Equalities issues also gained prominence in the Corporate agenda with CMT leading an initiative to help staff explore their understanding of discrimination in the workplace with particular emphasis on the existence of unconscious bias. The theme of bullying and respect for others has also been flagged up at Member level through the emergence of a Member working Group exploring the subject.     


Examples of corresponding framework  


·         Councillor Code of Conduct

·         Whistleblowing procedure

·         Member/Officer protocol

·         HR Procedures

·         Protocol for Members in dealing with Planning matters

·         Information management strategy



B.   Ensuring openness and comprehensive stakeholder engagement


Assured √

The Council exists to serve its residents and works effectively in partnership with a wide range of stakeholders It has transparent decision-making processes in place.  The Covid crisis has led to the provision of remote meetings using MS Teams over the course of the year which enabled democratic decision making to continue in several instances increasing the rate of public access to meetings.

Overview and Scrutiny has established a structure that allows activity to better align with the themes of the Council Plan. The function has established and delivered against a work programme that supports the council objectives. The Commission has carried out research and made recommendations to support the Council’s climate change targets and has scrutinised the budget and monitored the performance of all Council departments through the Council Plan Overview Report.


A number of significant consultations were undertaken via the Council’s portal most notably relating to the budget, Joint Minerals Waste Plan, pre submission local plan and School admission arrangements for 2022/23.


Examples of corresponding framework


·         Transparent decision making in line with statutory and constitutional provisions

·         Executive Decisions on Forward Plan

·         Exempt status of reports subject to Monitoring Officer scrutiny

·         Public participation scheme

·         Pay policy statement

·         Contracts over £5000 on Data share




C   Defining outcomes in terms of sustainable economic, social and environmental benefits


Assured √


The Council has in place clear arrangements to define outcomes and monitor performance. In setting policies and strategies, it has adopted a long-term view about outcomes. The Council Plan was adopted in February 2020 for the - period from - 2019-2023 and has strategic themes underpinned by social, economic and environmental objectives. During 2020/21 the Council developed a Covid renewal strategy to respond to pressures on service delivery triggered by the effects of the global pandemic.


The Council’s creation of the Bracknell Forest Cambium Partnership as a joint venture with Countryside Properties is intended to help it fulfil its objective of ensuring Bracknell town centre remains a sustainable and popular retail and leisure destination as well as a home to increasing numbers of people.  The planned re-development of the Coopers’ Hill site has prompted strong engagement with current users and local residents as well as provided the impetus for the re-purposing of Time Square as a community hub. The Council’s close working relationship with the Bracknell Regeneration Partnership, most notably in relation to progressing development of the Deck, shares these aims.
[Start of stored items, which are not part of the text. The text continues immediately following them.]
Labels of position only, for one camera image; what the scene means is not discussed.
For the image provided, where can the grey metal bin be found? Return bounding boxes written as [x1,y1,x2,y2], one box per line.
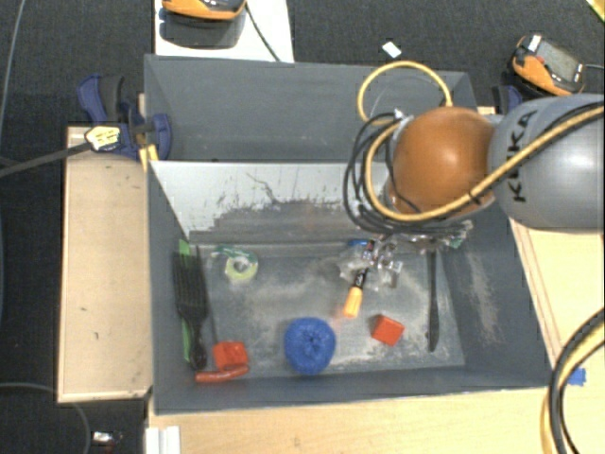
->
[143,53,554,415]

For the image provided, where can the red block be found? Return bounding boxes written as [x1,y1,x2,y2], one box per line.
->
[212,340,251,371]

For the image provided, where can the pale wood board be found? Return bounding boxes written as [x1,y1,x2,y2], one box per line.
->
[56,125,155,404]

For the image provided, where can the red toy sausage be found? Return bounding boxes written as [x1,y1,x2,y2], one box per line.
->
[194,365,251,385]

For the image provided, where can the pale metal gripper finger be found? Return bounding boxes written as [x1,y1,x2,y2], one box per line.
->
[337,246,377,279]
[374,254,406,290]

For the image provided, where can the black long utensil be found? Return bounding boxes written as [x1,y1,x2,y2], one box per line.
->
[426,247,441,354]

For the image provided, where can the blue scrubber ball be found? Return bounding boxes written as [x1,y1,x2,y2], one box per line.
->
[283,316,337,376]

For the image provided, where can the orange-red cube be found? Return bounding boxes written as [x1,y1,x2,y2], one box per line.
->
[370,314,406,348]

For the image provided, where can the green flat strip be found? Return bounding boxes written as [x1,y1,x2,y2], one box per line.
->
[178,238,201,363]

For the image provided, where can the clear tape roll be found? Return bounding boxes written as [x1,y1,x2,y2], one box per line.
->
[211,245,261,287]

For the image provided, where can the orange marker with black cap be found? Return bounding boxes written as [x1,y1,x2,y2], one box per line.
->
[340,267,372,320]
Heathlands Dementia Care Home Project ( a partnership project between Bracknell Forest Council and the East Berkshire Clinical Commissioning Group (CCG)) has continued to progress and the facility when opened will provide 66 beds offering a mix of long-term elderly mentally infirm (EMI) and short-term nursing and rehabilitation care.

A new youth facility was opened in Braccan Walk providing a much needed resource for young people in the Borough

The introduction of weekly food waste collections in the Borough have resulted in immediate environmental benefits with significant reductions in tonnage of such waste being diverted to landfill as well as the opportunity to create electricity for the National Grid through the use of anaerobic digestor.

Following an Intrusive ground investigation activity commissioned by Homes England   at the London Road Landfill site the Corporate Management Team concluded that remediation and development activity for modular housing would no longer be financially viable and  that the way forward should be to invest in gas management and maintaining the site in a safe condition whilst also identifying a safe option for generating some revenue from the land.

Work continued throughout the year around the development of the Local Plan for public consultation and Examination by the Secretary of State



Examples of corresponding framework


·         Council Plan

·         Service Plans

·         Quarterly Service reports and Quarterly Council Plan Overview reports

·         Partnership working (eg Community Safety partnership, Cambium Partnership, Joint Waste Board, Public Protection Partnership)





D.      Determining the interventions necessary to optimise the  achievement of the intended outcomes



The Council takes decisions on interventions based on its published Council Plan setting outcomes for services and defining actions and targets for achieving them. Proposed interventions are recorded through Directorate Business Plans for ensuring the achievement of intended outcomes within set timescales. More significant interventions through service or organisational transformation are considered and overseen by the Transformation Board chaired by the Chief Executive.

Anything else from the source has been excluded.